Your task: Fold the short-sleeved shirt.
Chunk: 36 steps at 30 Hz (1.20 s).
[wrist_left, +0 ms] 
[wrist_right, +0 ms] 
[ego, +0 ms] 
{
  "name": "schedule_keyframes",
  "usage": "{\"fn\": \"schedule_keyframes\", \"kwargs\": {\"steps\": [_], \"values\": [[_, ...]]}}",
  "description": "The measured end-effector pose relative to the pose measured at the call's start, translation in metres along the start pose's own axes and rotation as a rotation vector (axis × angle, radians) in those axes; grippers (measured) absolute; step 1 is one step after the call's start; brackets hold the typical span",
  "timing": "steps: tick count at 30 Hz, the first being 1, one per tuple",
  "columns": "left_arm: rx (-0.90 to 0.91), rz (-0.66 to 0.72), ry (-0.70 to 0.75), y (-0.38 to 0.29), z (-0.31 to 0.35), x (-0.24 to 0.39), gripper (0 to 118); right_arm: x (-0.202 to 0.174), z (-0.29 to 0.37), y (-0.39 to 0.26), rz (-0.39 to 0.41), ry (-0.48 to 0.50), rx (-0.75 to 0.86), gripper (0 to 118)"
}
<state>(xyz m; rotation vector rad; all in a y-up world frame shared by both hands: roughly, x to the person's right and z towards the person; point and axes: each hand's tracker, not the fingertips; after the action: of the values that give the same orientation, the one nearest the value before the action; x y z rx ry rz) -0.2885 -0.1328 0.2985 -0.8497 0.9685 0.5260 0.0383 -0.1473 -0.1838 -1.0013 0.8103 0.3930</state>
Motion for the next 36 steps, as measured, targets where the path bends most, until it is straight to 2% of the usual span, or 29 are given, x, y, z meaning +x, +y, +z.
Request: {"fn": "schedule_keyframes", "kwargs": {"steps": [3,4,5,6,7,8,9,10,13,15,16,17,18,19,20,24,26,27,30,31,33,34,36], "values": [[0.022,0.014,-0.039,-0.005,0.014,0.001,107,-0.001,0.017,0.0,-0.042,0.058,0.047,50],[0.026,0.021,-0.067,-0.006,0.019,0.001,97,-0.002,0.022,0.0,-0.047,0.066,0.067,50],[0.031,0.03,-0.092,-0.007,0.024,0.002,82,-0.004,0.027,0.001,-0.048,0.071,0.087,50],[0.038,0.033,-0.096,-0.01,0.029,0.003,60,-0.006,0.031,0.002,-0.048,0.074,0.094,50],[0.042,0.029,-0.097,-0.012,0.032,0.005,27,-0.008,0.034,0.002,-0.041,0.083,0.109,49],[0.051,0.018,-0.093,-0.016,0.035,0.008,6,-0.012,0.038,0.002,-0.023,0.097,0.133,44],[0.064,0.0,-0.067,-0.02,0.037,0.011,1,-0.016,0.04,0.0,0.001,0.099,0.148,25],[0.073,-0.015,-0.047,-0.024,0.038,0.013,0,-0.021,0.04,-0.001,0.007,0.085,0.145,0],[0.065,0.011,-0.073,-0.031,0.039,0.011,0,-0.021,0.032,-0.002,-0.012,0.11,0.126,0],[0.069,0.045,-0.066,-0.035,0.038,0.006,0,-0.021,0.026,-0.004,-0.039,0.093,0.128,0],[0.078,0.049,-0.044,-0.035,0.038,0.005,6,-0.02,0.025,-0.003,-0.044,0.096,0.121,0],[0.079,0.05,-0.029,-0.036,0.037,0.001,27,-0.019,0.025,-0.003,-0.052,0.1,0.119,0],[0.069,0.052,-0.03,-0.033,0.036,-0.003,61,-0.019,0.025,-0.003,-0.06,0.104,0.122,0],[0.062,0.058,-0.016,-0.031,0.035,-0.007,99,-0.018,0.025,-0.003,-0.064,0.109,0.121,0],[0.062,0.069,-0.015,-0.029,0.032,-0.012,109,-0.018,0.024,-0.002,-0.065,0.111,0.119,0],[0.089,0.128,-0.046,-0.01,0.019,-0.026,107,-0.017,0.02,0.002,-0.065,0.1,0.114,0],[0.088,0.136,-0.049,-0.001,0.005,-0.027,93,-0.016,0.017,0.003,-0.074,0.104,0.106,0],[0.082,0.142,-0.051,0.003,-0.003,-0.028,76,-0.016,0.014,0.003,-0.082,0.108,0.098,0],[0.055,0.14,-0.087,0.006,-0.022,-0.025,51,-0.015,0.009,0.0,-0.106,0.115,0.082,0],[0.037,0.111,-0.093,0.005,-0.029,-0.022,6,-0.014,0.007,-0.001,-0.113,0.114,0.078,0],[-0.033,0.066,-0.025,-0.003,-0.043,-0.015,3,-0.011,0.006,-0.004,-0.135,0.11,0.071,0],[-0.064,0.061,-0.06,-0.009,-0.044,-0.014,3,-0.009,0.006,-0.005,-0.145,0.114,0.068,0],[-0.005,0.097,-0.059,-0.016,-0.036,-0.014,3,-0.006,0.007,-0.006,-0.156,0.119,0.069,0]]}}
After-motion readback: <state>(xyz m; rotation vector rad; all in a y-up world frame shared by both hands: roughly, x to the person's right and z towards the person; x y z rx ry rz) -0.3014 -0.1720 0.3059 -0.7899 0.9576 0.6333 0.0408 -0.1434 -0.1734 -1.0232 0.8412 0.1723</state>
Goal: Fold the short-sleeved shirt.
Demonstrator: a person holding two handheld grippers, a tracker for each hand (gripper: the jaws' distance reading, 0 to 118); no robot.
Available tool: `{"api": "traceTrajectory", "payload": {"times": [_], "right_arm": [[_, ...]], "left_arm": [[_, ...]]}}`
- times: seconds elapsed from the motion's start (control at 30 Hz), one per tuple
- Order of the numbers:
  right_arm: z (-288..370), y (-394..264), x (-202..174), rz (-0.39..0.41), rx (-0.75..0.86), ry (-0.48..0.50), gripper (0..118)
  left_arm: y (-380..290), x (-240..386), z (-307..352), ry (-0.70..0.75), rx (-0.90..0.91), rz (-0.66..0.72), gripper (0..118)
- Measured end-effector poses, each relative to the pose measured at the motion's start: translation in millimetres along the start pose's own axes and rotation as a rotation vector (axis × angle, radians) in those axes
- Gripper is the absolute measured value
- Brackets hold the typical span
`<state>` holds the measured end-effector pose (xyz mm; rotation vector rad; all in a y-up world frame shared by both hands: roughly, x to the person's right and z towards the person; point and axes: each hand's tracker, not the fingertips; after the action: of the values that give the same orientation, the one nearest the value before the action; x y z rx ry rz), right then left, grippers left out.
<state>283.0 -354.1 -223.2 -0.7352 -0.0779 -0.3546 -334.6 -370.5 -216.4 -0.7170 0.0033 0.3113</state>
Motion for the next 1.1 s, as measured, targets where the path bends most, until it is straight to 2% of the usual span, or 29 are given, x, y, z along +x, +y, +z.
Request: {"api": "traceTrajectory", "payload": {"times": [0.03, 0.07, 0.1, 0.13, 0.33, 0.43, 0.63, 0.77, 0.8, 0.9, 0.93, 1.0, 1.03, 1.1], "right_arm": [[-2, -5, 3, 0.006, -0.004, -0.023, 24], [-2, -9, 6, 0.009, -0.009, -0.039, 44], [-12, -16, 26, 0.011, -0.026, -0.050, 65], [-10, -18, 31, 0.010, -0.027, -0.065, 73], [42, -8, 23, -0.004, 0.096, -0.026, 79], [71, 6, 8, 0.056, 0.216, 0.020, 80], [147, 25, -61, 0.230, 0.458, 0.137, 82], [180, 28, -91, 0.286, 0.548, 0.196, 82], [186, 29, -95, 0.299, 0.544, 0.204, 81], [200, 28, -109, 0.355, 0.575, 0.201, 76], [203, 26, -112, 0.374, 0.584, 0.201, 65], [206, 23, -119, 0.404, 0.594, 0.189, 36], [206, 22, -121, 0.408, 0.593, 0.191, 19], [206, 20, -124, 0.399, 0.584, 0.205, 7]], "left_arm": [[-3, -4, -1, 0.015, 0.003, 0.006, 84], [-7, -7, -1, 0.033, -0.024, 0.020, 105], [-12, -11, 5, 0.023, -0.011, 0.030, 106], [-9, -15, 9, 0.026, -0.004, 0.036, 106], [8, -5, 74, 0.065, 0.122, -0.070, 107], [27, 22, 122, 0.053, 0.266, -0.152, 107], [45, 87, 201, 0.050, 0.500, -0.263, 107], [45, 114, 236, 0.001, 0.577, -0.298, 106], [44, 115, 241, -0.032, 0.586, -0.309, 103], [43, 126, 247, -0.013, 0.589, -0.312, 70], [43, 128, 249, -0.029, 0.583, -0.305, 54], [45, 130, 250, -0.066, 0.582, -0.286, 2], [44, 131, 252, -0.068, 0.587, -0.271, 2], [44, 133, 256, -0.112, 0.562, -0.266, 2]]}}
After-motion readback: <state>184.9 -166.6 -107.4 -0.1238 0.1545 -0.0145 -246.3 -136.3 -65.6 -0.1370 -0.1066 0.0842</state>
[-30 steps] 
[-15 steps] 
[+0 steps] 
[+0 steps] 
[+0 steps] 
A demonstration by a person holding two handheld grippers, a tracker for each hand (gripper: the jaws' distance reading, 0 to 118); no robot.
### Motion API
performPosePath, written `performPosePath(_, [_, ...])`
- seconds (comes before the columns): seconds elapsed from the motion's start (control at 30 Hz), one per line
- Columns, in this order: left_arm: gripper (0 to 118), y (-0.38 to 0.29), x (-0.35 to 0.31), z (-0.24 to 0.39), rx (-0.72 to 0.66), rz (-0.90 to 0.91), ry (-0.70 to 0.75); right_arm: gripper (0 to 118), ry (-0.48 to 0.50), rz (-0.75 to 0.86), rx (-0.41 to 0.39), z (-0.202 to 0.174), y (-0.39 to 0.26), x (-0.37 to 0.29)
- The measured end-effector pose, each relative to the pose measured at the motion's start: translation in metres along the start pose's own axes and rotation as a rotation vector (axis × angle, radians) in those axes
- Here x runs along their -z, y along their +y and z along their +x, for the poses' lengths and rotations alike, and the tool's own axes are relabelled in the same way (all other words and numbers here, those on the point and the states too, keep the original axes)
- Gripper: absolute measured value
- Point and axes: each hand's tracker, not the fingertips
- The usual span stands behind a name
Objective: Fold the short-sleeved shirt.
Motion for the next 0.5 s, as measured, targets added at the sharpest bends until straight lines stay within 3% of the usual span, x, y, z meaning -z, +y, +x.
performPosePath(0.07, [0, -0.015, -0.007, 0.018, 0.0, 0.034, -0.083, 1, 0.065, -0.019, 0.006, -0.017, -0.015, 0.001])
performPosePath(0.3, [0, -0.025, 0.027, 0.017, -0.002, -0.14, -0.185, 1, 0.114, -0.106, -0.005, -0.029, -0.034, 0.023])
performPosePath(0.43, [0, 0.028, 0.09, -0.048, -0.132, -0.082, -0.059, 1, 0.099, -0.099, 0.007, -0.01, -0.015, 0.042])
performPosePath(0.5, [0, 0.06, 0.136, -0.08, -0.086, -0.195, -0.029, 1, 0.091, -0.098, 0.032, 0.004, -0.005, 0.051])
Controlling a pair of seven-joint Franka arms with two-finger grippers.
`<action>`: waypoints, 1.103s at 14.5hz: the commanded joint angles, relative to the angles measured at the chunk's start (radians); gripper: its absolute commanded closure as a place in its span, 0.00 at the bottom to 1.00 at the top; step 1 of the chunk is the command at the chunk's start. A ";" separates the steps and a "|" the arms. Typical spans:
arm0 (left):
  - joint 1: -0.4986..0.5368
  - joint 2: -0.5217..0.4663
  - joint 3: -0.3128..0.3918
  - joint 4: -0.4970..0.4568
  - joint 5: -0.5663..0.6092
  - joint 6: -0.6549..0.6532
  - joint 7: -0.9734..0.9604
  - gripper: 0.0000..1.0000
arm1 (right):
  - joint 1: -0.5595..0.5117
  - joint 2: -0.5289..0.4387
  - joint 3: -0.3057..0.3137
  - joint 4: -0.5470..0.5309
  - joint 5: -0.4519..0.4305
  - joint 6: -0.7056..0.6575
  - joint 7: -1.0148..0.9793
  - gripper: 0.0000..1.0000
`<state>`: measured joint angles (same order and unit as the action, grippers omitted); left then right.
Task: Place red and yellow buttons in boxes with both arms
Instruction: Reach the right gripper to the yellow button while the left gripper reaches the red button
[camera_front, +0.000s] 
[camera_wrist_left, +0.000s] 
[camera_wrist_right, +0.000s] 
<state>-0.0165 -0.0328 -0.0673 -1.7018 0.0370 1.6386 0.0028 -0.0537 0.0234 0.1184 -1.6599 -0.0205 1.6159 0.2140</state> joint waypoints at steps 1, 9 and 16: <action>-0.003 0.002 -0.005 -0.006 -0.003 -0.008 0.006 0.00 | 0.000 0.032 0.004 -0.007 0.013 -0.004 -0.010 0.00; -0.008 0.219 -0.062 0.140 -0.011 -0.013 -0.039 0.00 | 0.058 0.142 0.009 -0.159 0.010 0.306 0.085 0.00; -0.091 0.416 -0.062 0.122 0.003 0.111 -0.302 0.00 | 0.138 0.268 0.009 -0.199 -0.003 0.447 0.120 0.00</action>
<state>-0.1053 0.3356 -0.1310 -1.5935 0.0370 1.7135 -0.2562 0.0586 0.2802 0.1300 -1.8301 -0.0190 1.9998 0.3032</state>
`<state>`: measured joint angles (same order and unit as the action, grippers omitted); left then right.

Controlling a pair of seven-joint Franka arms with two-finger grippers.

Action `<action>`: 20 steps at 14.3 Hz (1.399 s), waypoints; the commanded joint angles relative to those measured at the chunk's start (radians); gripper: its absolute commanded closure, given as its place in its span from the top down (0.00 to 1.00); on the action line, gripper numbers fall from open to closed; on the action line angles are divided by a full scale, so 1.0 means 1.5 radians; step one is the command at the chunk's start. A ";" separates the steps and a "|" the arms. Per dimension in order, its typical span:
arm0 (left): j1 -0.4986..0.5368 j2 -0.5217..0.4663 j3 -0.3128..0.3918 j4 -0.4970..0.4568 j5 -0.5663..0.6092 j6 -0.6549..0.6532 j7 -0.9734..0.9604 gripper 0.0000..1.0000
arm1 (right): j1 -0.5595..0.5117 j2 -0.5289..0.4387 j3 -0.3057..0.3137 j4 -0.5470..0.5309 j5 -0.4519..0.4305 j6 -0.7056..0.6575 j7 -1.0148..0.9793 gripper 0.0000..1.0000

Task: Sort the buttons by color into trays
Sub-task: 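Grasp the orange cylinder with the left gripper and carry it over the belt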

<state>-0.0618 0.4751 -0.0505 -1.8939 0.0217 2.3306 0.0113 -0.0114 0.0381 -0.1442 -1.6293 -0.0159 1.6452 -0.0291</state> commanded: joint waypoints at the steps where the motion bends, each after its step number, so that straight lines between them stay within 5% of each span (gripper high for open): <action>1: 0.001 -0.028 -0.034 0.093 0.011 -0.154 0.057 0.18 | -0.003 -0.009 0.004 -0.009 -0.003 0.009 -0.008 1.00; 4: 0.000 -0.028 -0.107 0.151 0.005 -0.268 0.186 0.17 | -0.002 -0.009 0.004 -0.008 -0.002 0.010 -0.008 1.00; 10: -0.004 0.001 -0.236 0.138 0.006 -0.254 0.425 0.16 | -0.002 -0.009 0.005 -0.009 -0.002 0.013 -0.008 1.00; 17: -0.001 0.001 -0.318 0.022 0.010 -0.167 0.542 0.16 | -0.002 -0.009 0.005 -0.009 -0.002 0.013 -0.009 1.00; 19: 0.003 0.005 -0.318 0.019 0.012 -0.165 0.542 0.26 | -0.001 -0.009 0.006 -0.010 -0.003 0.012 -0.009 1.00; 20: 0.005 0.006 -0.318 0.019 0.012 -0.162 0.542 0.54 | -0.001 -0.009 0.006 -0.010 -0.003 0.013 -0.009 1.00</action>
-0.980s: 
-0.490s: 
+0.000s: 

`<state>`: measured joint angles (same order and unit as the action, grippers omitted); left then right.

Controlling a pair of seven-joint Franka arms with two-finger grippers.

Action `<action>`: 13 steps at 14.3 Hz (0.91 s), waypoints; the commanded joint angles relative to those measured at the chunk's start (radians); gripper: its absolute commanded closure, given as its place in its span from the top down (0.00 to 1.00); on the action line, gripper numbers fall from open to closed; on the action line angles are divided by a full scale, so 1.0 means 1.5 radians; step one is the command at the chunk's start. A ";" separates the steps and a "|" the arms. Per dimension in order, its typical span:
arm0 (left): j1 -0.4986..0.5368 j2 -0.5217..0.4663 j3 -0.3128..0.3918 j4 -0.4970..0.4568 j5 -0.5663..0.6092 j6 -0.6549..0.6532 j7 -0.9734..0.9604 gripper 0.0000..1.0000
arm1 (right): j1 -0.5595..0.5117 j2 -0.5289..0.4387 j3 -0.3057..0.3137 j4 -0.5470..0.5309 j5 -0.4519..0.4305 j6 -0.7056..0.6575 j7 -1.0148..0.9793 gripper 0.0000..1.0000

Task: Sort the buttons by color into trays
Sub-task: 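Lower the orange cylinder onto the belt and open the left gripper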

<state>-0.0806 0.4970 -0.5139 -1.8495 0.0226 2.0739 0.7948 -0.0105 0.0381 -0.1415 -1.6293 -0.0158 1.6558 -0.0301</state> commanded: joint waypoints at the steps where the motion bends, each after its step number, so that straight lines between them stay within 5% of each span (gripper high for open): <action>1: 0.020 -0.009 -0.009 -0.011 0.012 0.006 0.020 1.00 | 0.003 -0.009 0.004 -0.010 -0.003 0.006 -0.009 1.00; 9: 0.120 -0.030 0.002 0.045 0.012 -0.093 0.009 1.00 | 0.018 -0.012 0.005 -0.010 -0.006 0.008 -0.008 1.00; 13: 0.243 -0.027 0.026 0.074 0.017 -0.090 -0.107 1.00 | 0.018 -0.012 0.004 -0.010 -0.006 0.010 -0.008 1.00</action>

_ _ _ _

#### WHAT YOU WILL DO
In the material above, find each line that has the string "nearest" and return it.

#### TASK ANSWER
<state>(xyz m; rotation vector rad; all in a y-up world frame shared by both hands: roughly, x to the person's right and z towards the person; point and axes: each hand's tracker, not the fingertips; after the action: of the values that give the same orientation, the one nearest the value before the action; x y z rx ry rz) -0.2885 -0.1328 0.2985 -0.8497 0.9685 0.5260 0.0383 -0.1473 -0.1838 -1.0013 0.8103 0.3930</state>
`<state>` holds the measured end-effector pose (xyz mm; rotation vector rad; all in a y-up world frame shared by both hands: roughly, x to the person's right and z towards the person; point and axes: each hand's tracker, not the fingertips; after the action: of the values that give the same orientation, the one nearest the value before the action; x y z rx ry rz), right then left, grippers left out.

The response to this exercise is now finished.